This calls for a word-for-word copy of all the data, with each picture removed.

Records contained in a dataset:
---

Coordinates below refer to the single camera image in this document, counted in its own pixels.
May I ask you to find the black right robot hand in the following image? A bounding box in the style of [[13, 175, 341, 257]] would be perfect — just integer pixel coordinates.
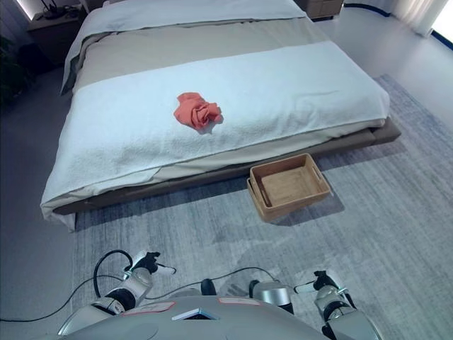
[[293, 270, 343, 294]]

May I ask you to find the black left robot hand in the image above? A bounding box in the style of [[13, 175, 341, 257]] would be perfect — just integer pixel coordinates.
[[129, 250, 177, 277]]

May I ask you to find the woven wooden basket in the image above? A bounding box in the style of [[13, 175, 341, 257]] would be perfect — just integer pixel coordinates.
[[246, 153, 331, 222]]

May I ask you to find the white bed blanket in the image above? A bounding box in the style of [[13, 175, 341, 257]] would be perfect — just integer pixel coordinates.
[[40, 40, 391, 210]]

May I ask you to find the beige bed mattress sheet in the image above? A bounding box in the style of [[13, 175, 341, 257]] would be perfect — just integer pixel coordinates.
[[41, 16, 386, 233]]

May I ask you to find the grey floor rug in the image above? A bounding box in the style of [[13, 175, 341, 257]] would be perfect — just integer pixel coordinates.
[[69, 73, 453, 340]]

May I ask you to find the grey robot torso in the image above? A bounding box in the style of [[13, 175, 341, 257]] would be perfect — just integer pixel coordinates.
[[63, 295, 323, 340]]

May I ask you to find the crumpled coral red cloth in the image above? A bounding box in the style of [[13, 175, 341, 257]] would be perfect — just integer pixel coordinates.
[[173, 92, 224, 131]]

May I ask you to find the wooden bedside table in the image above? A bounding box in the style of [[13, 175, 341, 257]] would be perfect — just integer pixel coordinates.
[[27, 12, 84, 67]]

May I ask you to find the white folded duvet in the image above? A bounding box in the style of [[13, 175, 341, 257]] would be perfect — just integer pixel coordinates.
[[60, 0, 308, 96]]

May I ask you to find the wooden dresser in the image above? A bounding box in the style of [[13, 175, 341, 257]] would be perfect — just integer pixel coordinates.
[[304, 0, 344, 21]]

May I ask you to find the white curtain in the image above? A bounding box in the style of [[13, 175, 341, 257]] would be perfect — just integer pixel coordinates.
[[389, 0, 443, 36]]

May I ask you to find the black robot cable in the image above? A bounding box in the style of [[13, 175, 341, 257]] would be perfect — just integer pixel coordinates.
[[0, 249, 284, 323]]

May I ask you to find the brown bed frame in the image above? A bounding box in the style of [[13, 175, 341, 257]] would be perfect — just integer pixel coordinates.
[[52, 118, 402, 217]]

---

:: YOUR RESPONSE ::
Coordinates below refer to the single camera image in this document, counted in its own pixels.
May I ask you to find the black right robot hand in the following image? A bounding box in the style of [[13, 175, 341, 257]] would be perfect — just integer pixel coordinates.
[[293, 270, 343, 294]]

May I ask you to find the black left robot hand in the image above? A bounding box in the style of [[13, 175, 341, 257]] would be perfect — just integer pixel coordinates.
[[129, 250, 177, 277]]

May I ask you to find the woven wooden basket in the image above? A bounding box in the style of [[13, 175, 341, 257]] would be perfect — just integer pixel coordinates.
[[246, 153, 331, 222]]

May I ask you to find the white bed blanket in the image above? A bounding box in the style of [[13, 175, 341, 257]] would be perfect — just integer pixel coordinates.
[[40, 40, 391, 210]]

May I ask you to find the beige bed mattress sheet in the image above? A bounding box in the style of [[13, 175, 341, 257]] would be perfect — just integer pixel coordinates.
[[41, 16, 386, 233]]

May I ask you to find the grey floor rug in the image above? A bounding box in the style of [[13, 175, 341, 257]] would be perfect — just integer pixel coordinates.
[[69, 73, 453, 340]]

May I ask you to find the grey robot torso in the image above? A bounding box in the style of [[13, 175, 341, 257]] would be perfect — just integer pixel coordinates.
[[63, 295, 323, 340]]

May I ask you to find the crumpled coral red cloth in the image above? A bounding box in the style of [[13, 175, 341, 257]] would be perfect — just integer pixel coordinates.
[[173, 92, 224, 131]]

May I ask you to find the wooden bedside table in the image above? A bounding box in the style of [[13, 175, 341, 257]] would be perfect — just integer pixel coordinates.
[[27, 12, 84, 67]]

May I ask you to find the white folded duvet in the image above? A bounding box in the style of [[13, 175, 341, 257]] would be perfect — just integer pixel coordinates.
[[60, 0, 308, 96]]

May I ask you to find the wooden dresser in the image above? A bounding box in the style of [[13, 175, 341, 257]] would be perfect — just integer pixel coordinates.
[[304, 0, 344, 21]]

May I ask you to find the white curtain in the image above? A bounding box in the style of [[13, 175, 341, 257]] would be perfect — just integer pixel coordinates.
[[389, 0, 443, 36]]

May I ask you to find the black robot cable in the image above? A bounding box in the style of [[13, 175, 341, 257]] would be perfect — just integer pixel coordinates.
[[0, 249, 284, 323]]

May I ask you to find the brown bed frame in the image above? A bounding box in the style of [[13, 175, 341, 257]] would be perfect — just integer pixel coordinates.
[[52, 118, 402, 217]]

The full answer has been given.